MacKenzie's face the next morning registered nothing, which flummoxed him beyond all belief because he figured at least, even if she were doing as he'd asked and ignoring him if the answer was no, there'd at least be a recognized awkwardness, some kind of apology in her expression, some inconcealable sensitivity directed at unreciprocated, raw exposure.

He supposed he should thank her, though. She was doing exactly as he'd asked. He just hoped she wouldn't take the "If the answer is no" option.

Then he brought Brian in to tell the story of News Night 2.0, partly because Will was already feeling like the rain water that seeps into your sneakers and makes your socks soggy. So why not surround himself in a fucking deluge of sock-soaking despair?

The other part of his rationale was something he didn't acknowledge out loud in his mind.

But Will knew the reason, because even though he tried to bury it, he was big enough a pathetic asshole to know that he desperately held onto the notion that...

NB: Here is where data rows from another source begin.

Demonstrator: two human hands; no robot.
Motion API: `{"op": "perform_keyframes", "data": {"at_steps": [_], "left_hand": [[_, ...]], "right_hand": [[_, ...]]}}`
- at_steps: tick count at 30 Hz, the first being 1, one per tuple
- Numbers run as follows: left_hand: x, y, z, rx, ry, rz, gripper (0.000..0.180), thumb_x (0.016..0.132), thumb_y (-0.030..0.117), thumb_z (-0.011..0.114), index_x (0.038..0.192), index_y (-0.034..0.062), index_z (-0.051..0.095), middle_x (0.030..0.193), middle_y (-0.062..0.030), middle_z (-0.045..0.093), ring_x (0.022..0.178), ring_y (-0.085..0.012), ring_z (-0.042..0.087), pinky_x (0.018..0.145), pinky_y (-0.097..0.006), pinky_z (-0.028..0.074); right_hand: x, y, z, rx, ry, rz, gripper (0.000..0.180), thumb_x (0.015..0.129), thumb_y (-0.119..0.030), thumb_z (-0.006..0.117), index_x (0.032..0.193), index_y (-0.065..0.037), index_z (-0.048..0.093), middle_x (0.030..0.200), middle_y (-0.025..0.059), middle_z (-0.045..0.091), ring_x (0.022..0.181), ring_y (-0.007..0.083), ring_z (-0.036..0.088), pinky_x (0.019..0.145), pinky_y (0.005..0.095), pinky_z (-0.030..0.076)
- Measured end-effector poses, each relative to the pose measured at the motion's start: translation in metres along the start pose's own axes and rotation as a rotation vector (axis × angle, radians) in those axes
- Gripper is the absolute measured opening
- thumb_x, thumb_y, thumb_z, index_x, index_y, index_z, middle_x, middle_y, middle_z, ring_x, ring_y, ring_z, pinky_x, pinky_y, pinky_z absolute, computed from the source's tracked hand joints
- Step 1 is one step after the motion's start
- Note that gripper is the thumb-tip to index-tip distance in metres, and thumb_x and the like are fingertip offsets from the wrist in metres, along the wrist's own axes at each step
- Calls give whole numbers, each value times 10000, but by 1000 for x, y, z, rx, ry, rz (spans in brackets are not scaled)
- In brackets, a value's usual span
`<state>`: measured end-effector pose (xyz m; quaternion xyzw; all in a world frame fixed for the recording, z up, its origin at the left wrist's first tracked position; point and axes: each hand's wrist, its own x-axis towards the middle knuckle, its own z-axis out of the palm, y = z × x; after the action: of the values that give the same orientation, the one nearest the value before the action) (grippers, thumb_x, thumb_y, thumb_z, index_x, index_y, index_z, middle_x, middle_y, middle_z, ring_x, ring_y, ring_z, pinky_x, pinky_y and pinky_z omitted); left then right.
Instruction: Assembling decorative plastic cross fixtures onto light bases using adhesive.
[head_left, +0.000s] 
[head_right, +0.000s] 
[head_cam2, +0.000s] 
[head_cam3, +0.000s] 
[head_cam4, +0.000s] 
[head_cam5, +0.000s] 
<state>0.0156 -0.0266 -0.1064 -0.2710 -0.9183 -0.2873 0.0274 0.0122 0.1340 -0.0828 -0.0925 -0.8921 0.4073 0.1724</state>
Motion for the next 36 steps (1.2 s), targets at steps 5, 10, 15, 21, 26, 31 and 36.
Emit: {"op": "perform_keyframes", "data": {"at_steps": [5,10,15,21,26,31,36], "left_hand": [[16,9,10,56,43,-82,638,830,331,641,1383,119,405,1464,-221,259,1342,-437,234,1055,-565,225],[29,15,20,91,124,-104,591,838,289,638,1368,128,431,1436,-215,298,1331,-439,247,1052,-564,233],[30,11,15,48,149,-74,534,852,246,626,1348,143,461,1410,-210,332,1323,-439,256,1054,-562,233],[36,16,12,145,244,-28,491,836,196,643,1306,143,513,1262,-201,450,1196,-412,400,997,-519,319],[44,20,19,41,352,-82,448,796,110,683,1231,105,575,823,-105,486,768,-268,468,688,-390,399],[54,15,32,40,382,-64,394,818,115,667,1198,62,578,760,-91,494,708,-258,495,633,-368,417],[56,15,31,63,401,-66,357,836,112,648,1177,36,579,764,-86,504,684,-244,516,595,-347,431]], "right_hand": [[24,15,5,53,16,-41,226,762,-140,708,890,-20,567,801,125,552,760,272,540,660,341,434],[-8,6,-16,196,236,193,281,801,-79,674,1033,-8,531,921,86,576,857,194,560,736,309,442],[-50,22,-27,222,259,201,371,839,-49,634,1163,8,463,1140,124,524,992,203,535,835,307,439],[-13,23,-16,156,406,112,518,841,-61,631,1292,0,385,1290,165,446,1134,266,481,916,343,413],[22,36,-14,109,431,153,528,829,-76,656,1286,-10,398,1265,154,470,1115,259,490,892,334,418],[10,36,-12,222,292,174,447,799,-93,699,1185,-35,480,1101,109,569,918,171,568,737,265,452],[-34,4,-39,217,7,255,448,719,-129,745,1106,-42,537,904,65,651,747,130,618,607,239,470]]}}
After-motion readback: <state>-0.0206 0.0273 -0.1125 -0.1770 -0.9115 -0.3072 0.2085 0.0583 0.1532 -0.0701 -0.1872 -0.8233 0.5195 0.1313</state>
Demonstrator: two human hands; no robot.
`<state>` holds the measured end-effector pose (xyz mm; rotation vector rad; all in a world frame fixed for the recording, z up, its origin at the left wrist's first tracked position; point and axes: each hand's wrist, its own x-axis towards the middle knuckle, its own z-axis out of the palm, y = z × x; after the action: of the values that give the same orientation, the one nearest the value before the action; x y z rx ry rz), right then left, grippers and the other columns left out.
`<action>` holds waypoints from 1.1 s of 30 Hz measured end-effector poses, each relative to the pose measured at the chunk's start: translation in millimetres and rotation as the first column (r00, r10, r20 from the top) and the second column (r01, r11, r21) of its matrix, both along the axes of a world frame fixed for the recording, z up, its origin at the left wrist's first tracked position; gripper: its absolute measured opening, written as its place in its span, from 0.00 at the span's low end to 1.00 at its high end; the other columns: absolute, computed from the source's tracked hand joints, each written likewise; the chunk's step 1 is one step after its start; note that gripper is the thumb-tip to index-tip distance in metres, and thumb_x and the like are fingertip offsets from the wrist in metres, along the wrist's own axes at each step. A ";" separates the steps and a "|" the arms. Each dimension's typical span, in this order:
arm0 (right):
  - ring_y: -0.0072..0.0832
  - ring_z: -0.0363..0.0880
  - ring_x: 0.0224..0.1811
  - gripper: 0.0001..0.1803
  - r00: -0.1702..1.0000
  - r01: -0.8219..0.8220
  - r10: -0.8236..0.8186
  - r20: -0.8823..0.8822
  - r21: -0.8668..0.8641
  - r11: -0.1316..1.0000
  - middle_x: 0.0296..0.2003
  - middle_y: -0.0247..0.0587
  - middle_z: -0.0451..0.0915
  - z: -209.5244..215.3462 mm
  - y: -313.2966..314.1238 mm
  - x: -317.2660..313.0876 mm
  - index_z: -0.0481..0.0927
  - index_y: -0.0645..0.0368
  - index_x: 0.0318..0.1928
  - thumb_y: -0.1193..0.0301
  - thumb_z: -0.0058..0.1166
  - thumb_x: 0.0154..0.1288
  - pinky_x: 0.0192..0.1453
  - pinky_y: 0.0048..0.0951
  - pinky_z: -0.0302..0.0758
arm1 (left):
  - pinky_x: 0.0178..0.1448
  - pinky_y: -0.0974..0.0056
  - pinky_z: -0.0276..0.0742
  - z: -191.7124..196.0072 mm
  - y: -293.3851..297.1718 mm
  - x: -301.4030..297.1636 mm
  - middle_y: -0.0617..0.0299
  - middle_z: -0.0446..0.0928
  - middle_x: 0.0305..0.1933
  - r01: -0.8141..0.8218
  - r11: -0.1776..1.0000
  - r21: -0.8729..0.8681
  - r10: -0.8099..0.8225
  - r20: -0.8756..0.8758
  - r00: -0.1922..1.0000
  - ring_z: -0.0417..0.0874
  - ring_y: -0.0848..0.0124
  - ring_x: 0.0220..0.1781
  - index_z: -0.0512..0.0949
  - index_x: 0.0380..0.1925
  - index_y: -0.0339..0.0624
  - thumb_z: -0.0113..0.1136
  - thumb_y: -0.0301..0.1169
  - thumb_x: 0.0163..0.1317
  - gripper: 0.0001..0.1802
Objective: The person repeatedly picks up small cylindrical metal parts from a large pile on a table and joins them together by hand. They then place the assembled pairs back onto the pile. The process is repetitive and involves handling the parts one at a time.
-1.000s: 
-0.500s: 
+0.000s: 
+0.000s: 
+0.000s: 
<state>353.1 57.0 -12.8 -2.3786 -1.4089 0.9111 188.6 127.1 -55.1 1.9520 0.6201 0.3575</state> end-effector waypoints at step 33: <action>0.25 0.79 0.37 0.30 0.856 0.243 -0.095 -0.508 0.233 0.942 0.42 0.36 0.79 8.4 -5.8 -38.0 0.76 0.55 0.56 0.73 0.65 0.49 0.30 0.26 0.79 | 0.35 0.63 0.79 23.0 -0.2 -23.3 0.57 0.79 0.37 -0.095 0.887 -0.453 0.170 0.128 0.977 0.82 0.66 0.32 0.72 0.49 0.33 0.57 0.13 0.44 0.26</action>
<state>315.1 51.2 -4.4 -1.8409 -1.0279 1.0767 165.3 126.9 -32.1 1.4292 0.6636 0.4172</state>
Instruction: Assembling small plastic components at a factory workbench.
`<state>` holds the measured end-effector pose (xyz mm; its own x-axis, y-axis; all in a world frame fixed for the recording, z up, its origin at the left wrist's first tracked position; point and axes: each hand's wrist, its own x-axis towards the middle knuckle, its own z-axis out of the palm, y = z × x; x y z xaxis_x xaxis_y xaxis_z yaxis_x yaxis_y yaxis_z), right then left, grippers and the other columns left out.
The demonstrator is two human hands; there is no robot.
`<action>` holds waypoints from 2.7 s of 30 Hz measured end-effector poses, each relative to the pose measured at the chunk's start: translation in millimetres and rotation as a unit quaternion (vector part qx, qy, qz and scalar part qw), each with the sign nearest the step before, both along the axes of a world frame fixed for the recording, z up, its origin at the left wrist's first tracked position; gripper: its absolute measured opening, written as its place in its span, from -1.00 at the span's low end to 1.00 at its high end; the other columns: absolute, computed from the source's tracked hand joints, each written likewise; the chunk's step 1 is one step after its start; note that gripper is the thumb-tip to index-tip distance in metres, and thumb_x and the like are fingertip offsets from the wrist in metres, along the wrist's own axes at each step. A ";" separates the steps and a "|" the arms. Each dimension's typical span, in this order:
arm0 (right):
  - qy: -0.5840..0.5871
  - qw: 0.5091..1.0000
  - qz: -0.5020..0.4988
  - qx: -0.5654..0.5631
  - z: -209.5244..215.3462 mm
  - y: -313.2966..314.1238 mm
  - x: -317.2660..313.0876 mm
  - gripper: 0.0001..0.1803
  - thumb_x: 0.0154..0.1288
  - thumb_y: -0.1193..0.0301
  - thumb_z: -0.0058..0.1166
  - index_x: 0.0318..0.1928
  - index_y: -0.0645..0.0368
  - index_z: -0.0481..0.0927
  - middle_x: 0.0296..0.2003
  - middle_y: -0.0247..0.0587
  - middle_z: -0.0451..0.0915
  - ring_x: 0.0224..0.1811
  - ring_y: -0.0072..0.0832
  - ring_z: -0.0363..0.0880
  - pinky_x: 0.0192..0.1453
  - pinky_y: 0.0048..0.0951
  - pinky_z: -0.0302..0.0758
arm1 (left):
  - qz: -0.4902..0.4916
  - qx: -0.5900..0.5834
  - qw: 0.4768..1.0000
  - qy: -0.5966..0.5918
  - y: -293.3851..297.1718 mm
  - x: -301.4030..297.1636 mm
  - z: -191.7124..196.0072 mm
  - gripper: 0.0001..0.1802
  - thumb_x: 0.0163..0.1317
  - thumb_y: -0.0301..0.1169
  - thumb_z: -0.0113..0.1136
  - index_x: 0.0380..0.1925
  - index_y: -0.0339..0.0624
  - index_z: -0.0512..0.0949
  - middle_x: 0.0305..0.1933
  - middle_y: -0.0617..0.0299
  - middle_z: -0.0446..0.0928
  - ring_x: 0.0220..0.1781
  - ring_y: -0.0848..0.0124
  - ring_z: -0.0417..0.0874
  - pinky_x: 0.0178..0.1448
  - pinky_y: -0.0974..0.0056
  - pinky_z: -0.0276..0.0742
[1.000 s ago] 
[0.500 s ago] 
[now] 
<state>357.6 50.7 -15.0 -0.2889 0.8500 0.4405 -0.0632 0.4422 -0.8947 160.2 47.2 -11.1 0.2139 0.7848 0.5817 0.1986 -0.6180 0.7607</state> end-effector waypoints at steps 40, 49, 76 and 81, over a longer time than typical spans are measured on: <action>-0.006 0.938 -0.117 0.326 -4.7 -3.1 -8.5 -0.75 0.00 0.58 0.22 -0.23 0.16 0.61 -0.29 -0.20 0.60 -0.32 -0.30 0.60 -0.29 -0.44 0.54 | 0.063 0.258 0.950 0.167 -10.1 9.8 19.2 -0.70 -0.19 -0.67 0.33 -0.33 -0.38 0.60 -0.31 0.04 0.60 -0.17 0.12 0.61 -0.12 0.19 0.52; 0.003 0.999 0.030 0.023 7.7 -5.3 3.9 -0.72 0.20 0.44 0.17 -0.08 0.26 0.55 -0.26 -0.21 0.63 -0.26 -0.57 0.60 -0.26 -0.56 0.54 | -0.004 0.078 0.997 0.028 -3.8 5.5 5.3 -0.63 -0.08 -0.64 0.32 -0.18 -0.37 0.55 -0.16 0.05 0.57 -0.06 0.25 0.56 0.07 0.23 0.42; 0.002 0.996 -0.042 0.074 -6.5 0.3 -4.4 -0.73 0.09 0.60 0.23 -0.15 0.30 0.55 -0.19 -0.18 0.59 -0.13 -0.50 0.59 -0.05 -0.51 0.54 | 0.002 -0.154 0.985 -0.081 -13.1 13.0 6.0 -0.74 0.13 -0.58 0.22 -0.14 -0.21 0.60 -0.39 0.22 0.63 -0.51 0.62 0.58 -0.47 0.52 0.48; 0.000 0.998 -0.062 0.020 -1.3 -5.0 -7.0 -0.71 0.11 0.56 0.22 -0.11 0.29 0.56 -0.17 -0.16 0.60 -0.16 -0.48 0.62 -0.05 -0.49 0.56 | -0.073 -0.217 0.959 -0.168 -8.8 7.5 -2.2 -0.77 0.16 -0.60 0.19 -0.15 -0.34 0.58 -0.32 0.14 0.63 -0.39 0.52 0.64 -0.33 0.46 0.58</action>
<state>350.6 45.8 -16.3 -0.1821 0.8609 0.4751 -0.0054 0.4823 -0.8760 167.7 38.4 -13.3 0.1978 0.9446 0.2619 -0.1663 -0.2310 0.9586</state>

Brian's presence worked the first time.

Why not 2.0?

Why not the second?

("I think I might have also brought him in here so you could see a side by side comparison," he'd told her. He nearly choked on his own honesty, surprising even himself that he could sum it up that succinctly. That he said that out loud when he knew damn well she didn't give a shit anymore.

Fuck.)

Desperation. A word with four syllables.

This was the one way he could go on like this.

Quietly loving her.

Loudly hurting.


It was far too easy to pretend, even to himself, that his newfound energy that propelled him out of his hospital bed was related to the evidence of AWM's hacking, a blackmail opportunity that would buy him some protection.

(What is illness to the body of a knight-errant?)

MacKenzie's phone was hacked.

(What matter wounds?)

Which meant...

(For each time he falls, he shall rise again!)

She never got the message.

(Woe to the wicked!)

And he could rewrite the past few months in light of this new evidence.

(Sancho, my armor! My sword!)

He knew it wouldn't be long before Mac put it together. She'd stampede into his office or call him up at 2 a.m., wanting to know the rest of his voicemail.

There had to be a way to tell her without giving away the pitiful reality of his behavior in recent months. Without letting on that Brian's appearance, the debate bebacle, and overdosing on Effexor and Naproxen was some kind of reaction to her perceived silence.

The truth about that fucking article was that it didn't resonate professionally as much as it did personally. The feeling it stirred up in his is gut, the one that brought on the need to medicate, was more comparable to the kind he got reading, Help Me Rhonda than the kind provoked by the McAdouche websites on the internet.

"What did the rest of the message say?" she asked, and though it was damn near impossible to resist her expression, he couldn't reveal the answer without also illuminating the destruction that was inherent in his reaction.

How much power she held.

The Greater Fool, as it turned out, was more on the money than anyone had realized.